▸ **What to work on**
The tail of the records, from the line containing "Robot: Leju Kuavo" through the final line, should be printed exactly and on its own.

▸ **Extracted records**
····················
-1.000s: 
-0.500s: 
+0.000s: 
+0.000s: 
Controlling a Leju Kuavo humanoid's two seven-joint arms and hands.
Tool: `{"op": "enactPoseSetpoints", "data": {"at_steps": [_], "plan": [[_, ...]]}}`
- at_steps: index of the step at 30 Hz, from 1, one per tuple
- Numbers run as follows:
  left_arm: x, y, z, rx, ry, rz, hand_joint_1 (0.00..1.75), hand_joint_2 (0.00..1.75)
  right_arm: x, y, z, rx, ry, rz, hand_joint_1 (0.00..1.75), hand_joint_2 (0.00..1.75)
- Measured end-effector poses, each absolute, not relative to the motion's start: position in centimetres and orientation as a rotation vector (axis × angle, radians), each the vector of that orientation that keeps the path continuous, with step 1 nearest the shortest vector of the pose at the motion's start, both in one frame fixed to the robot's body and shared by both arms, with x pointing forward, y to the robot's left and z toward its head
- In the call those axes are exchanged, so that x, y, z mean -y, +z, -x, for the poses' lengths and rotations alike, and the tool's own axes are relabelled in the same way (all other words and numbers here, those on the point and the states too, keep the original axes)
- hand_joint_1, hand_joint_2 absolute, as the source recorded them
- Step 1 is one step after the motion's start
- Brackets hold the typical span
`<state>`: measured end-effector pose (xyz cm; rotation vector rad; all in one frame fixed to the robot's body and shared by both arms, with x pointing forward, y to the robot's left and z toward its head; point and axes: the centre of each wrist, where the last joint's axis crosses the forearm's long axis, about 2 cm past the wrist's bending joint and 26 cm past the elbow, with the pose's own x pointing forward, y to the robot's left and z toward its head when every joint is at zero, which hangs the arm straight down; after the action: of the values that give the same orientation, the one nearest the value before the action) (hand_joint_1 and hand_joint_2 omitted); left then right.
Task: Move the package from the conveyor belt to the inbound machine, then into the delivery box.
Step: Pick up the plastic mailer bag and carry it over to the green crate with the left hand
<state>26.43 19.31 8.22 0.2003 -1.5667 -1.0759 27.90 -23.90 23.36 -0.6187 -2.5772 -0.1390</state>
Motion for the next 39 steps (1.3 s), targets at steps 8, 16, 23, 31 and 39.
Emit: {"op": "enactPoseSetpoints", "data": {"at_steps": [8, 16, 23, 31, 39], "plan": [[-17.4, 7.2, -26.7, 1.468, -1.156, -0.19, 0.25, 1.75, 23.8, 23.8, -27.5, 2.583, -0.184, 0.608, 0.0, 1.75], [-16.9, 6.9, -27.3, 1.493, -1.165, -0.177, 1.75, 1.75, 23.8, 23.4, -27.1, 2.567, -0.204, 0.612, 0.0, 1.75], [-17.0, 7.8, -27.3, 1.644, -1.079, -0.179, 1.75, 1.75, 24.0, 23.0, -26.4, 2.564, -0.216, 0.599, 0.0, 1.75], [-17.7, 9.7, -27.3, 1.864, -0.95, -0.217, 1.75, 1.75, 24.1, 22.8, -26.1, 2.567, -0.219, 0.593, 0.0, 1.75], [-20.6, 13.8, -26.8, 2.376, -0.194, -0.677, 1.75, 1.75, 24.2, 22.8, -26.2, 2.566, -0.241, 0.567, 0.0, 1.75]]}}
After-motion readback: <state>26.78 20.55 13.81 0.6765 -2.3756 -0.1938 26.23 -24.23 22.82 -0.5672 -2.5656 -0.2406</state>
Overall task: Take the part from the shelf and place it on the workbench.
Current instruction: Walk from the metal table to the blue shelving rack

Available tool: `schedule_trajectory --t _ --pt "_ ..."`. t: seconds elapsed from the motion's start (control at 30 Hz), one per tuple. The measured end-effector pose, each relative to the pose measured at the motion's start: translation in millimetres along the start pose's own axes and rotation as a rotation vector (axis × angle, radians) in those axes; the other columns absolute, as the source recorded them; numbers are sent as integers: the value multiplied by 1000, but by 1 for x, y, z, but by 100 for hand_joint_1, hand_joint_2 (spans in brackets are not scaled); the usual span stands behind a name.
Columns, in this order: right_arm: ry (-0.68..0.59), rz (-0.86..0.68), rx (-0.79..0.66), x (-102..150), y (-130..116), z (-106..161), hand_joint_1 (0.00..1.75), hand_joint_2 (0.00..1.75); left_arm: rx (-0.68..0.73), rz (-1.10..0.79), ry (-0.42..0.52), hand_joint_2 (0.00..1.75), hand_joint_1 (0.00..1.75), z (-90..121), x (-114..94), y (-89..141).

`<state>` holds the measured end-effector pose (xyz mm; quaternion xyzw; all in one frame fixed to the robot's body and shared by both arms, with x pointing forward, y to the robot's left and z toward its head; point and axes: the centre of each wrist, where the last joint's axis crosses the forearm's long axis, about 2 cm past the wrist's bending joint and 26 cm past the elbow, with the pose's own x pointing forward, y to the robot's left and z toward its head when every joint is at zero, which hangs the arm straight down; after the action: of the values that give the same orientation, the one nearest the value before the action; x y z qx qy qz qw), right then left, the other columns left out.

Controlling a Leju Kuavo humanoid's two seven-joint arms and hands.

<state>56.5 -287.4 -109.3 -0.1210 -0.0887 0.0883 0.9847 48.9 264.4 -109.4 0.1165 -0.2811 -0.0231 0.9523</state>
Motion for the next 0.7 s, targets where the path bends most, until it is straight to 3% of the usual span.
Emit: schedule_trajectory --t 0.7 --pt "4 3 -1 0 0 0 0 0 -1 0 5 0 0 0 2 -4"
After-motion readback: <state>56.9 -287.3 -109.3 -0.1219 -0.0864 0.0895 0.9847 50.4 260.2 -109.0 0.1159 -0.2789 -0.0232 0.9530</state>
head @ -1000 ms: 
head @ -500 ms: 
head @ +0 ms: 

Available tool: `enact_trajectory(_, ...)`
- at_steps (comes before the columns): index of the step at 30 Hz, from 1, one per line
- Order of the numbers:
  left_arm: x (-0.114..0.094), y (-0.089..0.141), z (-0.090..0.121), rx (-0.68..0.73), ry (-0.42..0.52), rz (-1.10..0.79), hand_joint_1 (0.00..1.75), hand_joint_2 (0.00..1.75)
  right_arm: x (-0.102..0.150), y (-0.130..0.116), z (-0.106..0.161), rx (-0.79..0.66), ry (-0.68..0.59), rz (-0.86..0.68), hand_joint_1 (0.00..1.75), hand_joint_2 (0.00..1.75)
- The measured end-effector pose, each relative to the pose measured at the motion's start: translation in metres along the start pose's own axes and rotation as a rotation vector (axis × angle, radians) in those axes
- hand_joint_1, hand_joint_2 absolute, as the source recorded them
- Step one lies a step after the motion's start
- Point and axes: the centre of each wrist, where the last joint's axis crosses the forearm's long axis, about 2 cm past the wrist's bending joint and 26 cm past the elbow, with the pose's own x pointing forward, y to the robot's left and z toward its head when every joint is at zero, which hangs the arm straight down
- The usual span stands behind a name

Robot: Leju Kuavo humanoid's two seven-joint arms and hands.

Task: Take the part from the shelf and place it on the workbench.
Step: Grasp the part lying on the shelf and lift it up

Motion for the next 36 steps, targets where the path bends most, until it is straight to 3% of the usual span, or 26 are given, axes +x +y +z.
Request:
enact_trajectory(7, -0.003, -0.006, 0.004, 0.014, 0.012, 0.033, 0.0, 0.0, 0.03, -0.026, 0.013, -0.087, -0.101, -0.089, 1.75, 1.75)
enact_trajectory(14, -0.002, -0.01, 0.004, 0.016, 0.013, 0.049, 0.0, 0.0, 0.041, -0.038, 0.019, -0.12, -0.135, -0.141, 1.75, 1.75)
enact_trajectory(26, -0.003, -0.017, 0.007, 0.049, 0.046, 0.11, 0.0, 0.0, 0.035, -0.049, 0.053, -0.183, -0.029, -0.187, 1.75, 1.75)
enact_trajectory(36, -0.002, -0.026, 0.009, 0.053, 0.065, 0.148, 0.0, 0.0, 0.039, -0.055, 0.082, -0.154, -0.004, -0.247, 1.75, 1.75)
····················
▸ **Task output**
Robot: Leju Kuavo humanoid's two seven-joint arms and hands.

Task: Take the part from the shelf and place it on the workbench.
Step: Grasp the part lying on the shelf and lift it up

Motion for the next 36 steps, targets where the path bends most, until it is straight to 3% of the usual span, or 26 are given, axes +x +y +z.
Request:
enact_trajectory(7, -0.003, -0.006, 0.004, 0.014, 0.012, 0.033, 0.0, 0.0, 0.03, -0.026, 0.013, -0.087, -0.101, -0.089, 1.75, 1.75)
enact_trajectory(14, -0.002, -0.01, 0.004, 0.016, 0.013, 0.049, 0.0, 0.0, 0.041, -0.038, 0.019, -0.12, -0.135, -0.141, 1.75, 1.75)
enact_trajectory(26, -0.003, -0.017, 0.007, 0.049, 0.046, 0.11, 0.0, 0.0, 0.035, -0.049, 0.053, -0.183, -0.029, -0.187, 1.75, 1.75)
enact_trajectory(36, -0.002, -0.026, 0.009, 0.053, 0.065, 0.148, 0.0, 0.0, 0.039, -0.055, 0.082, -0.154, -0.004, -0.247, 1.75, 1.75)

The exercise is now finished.